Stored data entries
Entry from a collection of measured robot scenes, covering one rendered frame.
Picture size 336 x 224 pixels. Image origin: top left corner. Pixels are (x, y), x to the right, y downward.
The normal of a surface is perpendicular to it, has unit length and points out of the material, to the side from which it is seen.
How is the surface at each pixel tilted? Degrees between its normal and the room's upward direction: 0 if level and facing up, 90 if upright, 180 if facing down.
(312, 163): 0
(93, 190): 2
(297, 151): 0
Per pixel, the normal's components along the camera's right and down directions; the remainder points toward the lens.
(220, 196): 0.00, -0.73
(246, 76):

■ Exercise goal
Give exactly the lines from the one with "(312, 163): 0" to the end of the entries, nothing before them.

■ Response area
(312, 163): 0
(93, 190): 2
(297, 151): 0
Per pixel, the normal's components along the camera's right and down directions; the remainder points toward the lens.
(220, 196): 0.00, -0.73
(246, 76):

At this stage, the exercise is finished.